Kanlı yasa oylanırken
Hatice ERGÜN Haberleri —
- "Doğaya saygı duymayan, insana …, yaşama …, hukuka …, hakka saygı duymayanın köpeklerin yaşam hakkını korumasını beklememiz gerçekten çok yüksek bir beklenti… Siz öldürmekten yanasınız, biz yaşatmaktan, siz yok etmekten yanasınız, biz korumaktan…"

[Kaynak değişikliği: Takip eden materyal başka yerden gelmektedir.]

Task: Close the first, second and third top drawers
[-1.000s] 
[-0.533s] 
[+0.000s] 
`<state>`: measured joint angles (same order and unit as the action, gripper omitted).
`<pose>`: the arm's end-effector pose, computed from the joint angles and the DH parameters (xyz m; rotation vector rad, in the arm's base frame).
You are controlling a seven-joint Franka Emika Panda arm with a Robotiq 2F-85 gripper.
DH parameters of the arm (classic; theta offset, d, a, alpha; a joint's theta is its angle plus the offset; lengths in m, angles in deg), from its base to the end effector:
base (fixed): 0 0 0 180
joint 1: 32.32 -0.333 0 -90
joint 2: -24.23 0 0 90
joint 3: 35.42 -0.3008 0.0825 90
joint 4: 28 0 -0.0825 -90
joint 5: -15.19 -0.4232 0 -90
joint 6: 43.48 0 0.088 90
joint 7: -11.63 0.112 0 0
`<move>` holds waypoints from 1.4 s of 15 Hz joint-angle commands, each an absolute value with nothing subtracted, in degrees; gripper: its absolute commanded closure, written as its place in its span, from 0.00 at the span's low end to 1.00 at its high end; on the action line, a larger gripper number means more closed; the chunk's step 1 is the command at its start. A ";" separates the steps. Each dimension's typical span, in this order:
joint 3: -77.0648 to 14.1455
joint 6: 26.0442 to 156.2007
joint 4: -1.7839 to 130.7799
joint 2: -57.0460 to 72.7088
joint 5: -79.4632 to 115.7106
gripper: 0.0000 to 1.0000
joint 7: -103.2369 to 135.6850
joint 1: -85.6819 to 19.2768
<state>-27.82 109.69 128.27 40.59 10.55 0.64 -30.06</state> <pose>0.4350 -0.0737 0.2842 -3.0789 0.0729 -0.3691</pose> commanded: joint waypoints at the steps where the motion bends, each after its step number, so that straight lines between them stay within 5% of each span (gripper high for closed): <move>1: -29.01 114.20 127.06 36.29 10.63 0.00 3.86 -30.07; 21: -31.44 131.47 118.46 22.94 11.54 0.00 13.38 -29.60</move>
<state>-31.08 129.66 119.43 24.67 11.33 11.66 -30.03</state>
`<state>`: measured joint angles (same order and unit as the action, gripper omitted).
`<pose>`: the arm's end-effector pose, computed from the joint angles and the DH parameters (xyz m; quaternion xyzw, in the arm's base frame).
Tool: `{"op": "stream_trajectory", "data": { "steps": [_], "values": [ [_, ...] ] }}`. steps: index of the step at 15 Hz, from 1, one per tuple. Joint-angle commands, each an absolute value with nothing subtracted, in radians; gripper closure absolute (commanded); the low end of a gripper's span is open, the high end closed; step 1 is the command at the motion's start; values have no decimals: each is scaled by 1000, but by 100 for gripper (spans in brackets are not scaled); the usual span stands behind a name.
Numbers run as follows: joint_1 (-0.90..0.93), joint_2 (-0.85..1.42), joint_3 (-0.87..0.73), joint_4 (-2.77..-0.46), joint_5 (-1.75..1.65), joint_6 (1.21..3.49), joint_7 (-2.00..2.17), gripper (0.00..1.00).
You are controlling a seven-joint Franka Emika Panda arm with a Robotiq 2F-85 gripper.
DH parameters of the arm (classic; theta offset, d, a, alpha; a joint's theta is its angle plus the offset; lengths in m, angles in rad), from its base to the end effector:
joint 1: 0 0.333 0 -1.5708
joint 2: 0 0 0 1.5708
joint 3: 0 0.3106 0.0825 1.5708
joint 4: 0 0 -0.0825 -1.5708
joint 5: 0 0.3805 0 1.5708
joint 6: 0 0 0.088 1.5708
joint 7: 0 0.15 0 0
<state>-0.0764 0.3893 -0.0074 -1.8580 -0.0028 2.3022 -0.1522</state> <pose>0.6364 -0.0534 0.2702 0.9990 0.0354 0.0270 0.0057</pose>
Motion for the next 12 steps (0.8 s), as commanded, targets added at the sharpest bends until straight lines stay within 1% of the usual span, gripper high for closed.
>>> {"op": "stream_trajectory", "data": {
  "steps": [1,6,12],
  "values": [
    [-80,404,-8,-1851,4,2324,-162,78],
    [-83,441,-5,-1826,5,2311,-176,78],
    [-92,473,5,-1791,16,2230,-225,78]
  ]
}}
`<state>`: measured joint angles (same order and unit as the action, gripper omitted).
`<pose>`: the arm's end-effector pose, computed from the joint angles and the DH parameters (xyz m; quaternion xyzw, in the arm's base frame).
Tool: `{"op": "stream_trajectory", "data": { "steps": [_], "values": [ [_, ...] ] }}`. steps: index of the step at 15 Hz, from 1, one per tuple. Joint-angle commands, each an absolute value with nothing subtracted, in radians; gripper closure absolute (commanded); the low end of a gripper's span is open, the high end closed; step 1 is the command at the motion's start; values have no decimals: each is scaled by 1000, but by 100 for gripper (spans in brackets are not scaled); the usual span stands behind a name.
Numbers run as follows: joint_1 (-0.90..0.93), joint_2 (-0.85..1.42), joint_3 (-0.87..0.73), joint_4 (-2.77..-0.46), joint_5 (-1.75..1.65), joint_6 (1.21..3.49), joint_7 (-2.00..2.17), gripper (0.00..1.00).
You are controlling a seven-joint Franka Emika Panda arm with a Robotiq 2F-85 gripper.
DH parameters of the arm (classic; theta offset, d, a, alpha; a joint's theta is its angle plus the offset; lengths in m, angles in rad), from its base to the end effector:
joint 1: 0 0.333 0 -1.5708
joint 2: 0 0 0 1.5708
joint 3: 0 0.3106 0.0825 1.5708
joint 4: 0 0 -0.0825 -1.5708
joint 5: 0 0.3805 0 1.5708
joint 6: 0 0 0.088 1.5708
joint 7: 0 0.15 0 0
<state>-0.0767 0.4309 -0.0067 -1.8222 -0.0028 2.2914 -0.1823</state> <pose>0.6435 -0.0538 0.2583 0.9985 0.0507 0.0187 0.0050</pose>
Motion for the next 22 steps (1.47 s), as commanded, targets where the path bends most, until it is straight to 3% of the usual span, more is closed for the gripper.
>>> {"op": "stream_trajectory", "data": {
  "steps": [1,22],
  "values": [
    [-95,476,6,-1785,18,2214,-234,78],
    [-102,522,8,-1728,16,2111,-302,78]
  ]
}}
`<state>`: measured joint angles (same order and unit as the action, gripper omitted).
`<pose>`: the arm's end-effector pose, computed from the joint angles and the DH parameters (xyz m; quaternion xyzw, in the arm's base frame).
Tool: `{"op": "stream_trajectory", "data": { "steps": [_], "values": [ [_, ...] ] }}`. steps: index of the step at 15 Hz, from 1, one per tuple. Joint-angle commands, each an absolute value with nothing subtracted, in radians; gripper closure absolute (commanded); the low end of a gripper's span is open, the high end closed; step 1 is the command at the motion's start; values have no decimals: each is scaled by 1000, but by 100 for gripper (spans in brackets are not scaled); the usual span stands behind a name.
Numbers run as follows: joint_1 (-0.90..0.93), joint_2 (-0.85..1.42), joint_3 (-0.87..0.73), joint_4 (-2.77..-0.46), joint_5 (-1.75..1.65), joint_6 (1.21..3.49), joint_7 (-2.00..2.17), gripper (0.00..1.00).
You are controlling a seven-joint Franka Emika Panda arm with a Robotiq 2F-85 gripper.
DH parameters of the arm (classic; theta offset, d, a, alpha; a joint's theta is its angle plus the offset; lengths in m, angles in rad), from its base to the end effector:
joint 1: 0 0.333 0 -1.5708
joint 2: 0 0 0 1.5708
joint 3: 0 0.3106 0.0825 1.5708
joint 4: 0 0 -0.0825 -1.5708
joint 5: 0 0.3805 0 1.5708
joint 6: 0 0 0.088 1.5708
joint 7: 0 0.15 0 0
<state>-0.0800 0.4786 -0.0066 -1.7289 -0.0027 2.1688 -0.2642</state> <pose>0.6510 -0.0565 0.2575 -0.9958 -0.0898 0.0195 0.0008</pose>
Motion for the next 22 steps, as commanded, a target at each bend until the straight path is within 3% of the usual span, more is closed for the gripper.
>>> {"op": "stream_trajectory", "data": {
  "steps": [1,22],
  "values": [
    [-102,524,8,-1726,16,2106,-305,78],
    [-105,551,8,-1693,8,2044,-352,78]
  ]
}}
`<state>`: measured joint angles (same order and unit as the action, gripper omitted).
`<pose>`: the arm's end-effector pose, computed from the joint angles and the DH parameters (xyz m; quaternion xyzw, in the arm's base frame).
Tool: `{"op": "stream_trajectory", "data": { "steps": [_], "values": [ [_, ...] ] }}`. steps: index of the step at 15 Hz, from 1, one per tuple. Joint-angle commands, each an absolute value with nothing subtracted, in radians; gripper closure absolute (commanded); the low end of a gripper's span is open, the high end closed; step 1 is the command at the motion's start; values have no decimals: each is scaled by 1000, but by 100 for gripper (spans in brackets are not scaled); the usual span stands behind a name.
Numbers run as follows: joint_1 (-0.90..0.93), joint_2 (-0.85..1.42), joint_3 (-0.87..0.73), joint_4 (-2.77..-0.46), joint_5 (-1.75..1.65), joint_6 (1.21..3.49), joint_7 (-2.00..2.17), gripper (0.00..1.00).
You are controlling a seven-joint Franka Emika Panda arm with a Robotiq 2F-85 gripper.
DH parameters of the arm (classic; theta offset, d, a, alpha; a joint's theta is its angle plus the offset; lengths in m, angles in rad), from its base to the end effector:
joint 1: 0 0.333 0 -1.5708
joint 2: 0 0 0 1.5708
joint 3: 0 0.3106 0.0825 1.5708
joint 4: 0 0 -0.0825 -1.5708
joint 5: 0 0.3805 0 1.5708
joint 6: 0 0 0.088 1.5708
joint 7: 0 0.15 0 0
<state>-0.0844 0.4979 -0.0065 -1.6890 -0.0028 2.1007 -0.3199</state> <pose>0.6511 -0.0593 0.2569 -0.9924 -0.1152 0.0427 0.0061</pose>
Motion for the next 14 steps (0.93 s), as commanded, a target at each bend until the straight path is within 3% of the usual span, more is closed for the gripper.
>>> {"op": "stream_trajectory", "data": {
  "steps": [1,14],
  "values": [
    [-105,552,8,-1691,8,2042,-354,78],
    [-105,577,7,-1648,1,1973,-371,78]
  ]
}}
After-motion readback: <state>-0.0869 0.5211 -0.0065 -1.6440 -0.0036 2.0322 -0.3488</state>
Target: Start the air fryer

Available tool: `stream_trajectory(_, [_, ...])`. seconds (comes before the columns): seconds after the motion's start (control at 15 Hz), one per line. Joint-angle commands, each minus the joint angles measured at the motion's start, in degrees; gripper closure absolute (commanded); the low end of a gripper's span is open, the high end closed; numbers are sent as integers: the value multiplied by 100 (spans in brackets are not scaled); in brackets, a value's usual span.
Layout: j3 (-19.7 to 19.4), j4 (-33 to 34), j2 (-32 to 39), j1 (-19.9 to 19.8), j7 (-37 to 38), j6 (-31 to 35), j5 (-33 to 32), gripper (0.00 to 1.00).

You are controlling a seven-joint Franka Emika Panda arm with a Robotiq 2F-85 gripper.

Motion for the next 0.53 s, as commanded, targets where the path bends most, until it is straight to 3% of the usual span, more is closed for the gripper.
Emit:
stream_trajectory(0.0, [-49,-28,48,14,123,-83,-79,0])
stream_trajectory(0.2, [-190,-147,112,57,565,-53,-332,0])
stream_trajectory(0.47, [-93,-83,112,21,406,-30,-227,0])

Hayvanları Koruma Kanunu’yla ilgili yasa tasarısının TBMM Genel Kurulu’nda görüşüldüğü saatlerde yazıyorum. Yasa tasarısının AKP ve MHP oylarıyla kabul edilmesi kuvvetle muhtemel. Kabul edildiği andan itibaren yürürlüğe girecek. Belediyelere barınak tesis etmek için verilen süre dört buçuk yıl; 2028 Aralık sonuna kadar barınak inşa etmeleri gerekiyor. O zamana kadar sokakta yaşayan hayvanlar, öncelikle köpekler yine belediyelerce toplanacak, yetersiz kapasitedeki barınaklara hapsedilecek. Barınakların olmadığı yerlerde toplu öldürmelerden başka yol göstermiyorlar. ‘Saldırgan davranışlar sergilemek’ ne demekse, öyle olduğu tespit edilenler öldürülecek. Bu ülke zaten kan kokuyor; artık sokaklar kana bulanacak – köpeklerin sokaklarda değilse, barınaklarda akıtılan kanlarına. İktidarın derdinin ne olduğu sır değilken, insanları hedeflemesi yetmiyor, artık; insan olmayan hayvanlara dönüyor.
DEM Parti’den özellikle Perihan Koca, Çiçek Otlu, Gülüstan Kılıç Koçyiğit, TİP’ten Sera Kadıgil uzunca bir süredir, Genel Kurul’da Erkan Baş’ın ve CHP’den Ali Mahir Başarır da dahil olmak üzere bir grup milletvekilinin eklenmesiyle tutarlı, bilgiye dayanan, vicdanı, aklı konuşturan itirazlarını dillendiriyor. Bunca aklı selim, yerinde müdahaleye, yaşam hakkı çağrısına rağmen insanların nasıl olup da duyarsız kaldıklarına şaşamamak çok fena. Umudumuz, hâlâ öfke duymakta.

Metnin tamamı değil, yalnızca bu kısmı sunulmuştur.